In the realm of drug discovery, the design of novel small molecules with the ability to mimic the structural and functional properties of α-helices has garnered significant interest. α-helices play crucial roles in protein-protein interactions (PPIs) and are involved in numerous biological processes. Recently, the concept of designing sp³-enriched α-helix-mimetics libraries has emerged as a promising strategy to explore uncharted chemical space and create potential therapeutics. In this blog post, we will delve into the key points surrounding the design of sp³-enriched α-helix-mimetics libraries and their potential applications in drug discovery.

Key Points

  1. Importance of α-Helices and Protein-Protein Interactions: α-helices are fundamental structural elements found in proteins and are essential in mediating protein-protein interactions. PPIs govern various biological processes, and dysregulation of these interactions can lead to diseases such as cancer, neurodegenerative disorders, and infectious diseases. Targeting PPIs through α-helix-mimetics presents an attractive approach for the development of therapeutics.

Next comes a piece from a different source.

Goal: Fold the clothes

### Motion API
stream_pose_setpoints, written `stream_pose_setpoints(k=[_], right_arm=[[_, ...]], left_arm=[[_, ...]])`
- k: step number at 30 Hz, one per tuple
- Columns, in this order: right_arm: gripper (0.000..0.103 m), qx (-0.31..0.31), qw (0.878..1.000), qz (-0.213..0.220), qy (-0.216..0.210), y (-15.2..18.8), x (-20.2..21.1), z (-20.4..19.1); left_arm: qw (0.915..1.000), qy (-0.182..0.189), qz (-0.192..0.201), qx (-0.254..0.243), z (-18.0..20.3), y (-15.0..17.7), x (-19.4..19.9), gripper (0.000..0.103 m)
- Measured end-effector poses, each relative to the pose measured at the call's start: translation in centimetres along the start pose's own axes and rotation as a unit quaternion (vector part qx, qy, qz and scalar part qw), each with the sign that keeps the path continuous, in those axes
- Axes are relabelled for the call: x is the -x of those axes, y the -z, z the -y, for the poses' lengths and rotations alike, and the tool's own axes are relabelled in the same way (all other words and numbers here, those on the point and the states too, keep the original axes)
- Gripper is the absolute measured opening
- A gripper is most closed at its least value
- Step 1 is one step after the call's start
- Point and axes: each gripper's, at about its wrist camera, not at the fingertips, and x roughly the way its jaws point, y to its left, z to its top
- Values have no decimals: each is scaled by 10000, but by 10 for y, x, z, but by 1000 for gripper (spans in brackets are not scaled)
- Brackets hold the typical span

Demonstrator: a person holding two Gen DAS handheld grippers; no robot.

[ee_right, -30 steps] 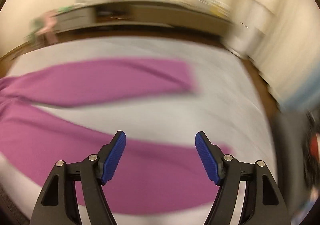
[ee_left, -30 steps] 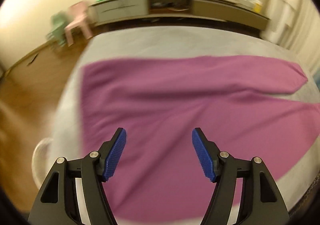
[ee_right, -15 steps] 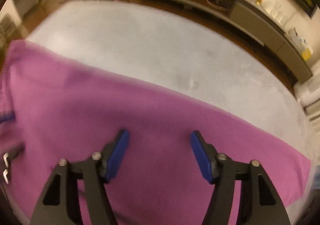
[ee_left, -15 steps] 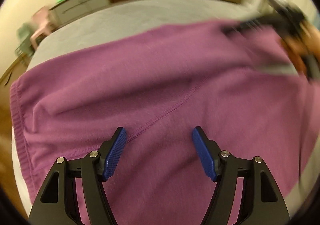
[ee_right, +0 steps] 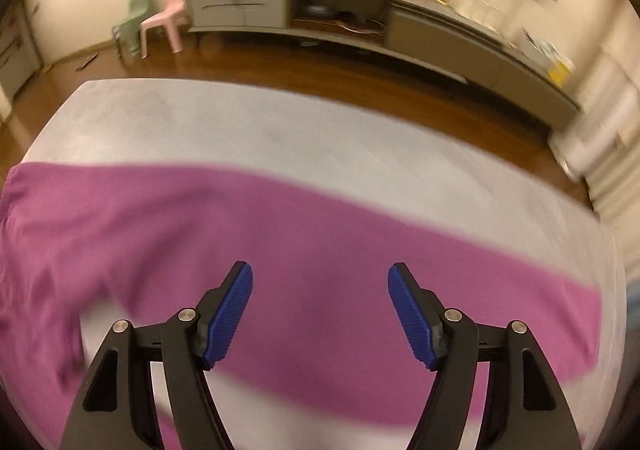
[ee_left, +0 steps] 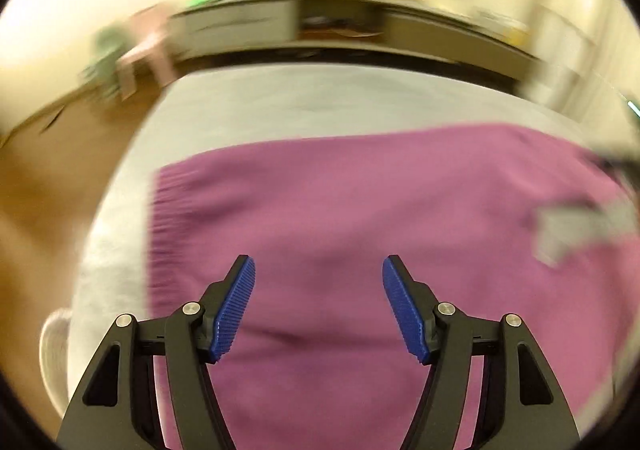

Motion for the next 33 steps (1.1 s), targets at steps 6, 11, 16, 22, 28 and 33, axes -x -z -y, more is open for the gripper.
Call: stream_pose_setpoints(k=[6,11,16,22,28,33], right_arm=[[71,-134,9982,-565,173,152,43,46],[71,-1080,9908,-489,647,248,79,133],[71,-2687,9563,-479,1046,286,76,253],[72,-2640,9578,-523,1008,251,38,289],[75,-2540,9592,-806,947,216,20,301],[75,-2483,9676,403,236,151,58,311]], left_arm=[[9945,-834,-416,485,-37,-2,-43,68],[9976,-665,-138,119,-13,2,2,65],[9977,45,-246,-627,23,41,38,66],[9886,-257,-1082,-1018,15,91,22,70],[9874,-802,-1265,-502,-11,97,32,70],[9990,51,-427,120,15,51,74,70]])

  2. The Challenge of Designing α-Helix-Mimetics: Designing molecules that mimic the structure and functionality of α-helices presents significant challenges due to their complex three-dimensional (3D) structure and the importance of stabilizing intramolecular interactions. Traditional small molecule design approaches may not adequately address these challenges, leading to limited success in targeting α-helices. Therefore, novel strategies, such as the design of sp³-enriched α-helix-mimetics libraries, are gaining attention.
  3. sp³-Enriched α-Helix-Mimetics Library Design: The design of sp³-enriched α-helix-mimetics libraries involves the incorporation of sp³-rich building blocks within the molecule’s backbone. The inclusion of sp³ hybridized carbon centers allows for increased molecular complexity, improved conformational space, and enhanced mimicry of α-helices. Rational design principles guide the selection and assembly of building blocks to generate diverse libraries that can target specific protein targets or protein-protein interactions.

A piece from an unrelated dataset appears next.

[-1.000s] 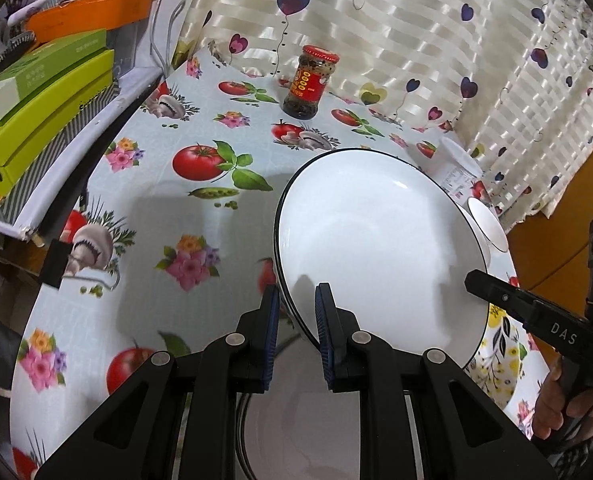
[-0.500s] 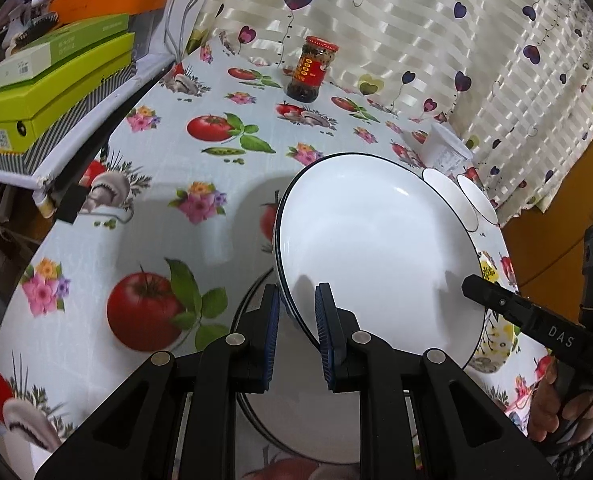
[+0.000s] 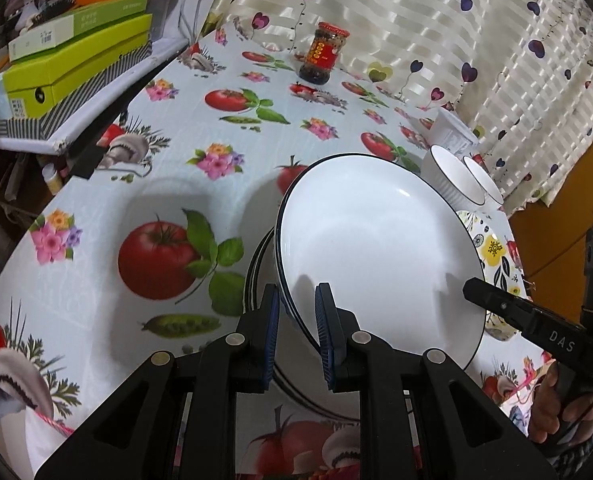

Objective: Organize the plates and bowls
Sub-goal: 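Hold the white plate rim with the left gripper, then reach the right gripper to the yellow floral plate rim and close it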

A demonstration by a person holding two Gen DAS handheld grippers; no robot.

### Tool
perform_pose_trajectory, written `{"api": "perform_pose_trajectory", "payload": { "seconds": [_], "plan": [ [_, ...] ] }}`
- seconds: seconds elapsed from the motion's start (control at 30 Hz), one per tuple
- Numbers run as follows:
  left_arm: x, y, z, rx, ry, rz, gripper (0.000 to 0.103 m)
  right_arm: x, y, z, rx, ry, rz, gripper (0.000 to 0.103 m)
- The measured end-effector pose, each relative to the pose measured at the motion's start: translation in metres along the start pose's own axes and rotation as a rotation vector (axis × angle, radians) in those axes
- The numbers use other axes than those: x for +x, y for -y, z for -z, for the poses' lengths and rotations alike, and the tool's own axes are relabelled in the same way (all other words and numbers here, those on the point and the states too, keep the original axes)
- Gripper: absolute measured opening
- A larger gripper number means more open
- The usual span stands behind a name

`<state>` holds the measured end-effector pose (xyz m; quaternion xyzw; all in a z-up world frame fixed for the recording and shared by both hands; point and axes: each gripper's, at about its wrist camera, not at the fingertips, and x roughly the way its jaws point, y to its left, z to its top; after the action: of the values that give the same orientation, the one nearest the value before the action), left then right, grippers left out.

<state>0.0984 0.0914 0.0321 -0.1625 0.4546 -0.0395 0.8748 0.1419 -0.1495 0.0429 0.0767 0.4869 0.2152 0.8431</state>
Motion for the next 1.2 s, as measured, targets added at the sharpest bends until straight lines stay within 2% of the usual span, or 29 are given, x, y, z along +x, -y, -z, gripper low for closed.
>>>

  4. Structural Features and Drug-like Properties: sp³-enriched α-helix-mimetics libraries showcase unique structural features, including rigidity and helical shape, which are critical for effective mimicry of α-helices. These libraries can be designed to possess drug-like properties such as good solubility, stability, and cell permeability. The rational incorporation of diverse functional groups further enhances their potential for selective target engagement.
  5. Synthesis and Screening Strategies: The synthesis of sp³-enriched α-helix-mimetics libraries can be achieved through diverse synthetic methodologies, including solid-phase synthesis and solution-phase synthesis. High-throughput screening and structure-based design techniques play a vital role in identifying hit compounds with the desired biological activity. Iterative optimization and medchem approaches further refine the library to enhance potency, selectivity, and drug-like properties.

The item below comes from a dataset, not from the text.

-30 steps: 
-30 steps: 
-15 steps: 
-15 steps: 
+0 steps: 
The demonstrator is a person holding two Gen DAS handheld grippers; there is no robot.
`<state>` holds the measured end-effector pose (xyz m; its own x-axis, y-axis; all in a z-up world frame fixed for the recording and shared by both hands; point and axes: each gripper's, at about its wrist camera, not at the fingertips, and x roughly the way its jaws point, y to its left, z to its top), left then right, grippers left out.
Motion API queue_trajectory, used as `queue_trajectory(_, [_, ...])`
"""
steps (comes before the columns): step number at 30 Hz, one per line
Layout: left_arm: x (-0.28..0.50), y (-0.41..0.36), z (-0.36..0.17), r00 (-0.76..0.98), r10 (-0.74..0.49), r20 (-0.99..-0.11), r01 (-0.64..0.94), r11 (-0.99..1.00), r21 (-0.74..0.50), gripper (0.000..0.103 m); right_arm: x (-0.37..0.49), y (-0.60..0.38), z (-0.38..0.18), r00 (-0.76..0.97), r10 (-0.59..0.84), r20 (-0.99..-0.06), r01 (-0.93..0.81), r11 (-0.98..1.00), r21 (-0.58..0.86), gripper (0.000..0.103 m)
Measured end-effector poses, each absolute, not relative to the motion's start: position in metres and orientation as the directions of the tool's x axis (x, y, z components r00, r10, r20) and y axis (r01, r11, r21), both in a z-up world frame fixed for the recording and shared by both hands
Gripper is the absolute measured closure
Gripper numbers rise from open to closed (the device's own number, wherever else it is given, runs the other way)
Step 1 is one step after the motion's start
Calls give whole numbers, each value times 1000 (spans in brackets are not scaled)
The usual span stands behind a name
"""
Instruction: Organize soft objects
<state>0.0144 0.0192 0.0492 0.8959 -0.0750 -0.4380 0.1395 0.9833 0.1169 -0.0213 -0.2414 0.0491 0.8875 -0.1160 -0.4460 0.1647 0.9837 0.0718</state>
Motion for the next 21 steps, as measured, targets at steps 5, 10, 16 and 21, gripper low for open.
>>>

  6. Applications and Therapeutic Potential: sp³-enriched α-helix-mimetics libraries have the potential to revolutionize drug discovery by targeting previously challenging protein-protein interactions. These libraries can be explored for various therapeutic areas, including cancer, infectious diseases, and neurodegenerative disorders. By selectively targeting specific α-helices involved in disease-related PPIs, sp³-enriched α-helix-mimetics offer new avenues for therapeutic intervention and the potential to address previously undruggable targets.


The design of sp³-enriched α-helix-mimetics libraries represents a promising frontier in drug discovery, offering unprecedented opportunities to target protein-protein interactions and develop therapeutics for challenging diseases. By incorporating sp³-rich building blocks and leveraging rational design principles, these libraries enable the exploration of uncharted chemical space and the development of small molecules that mimic the structural and functional aspects of α-helices. As research into sp³-enriched α-helix-mimetics progresses, we anticipate exciting advancements in drug development and the emergence of novel therapeutics with the potential to reshape the treatment landscape for a variety of diseases.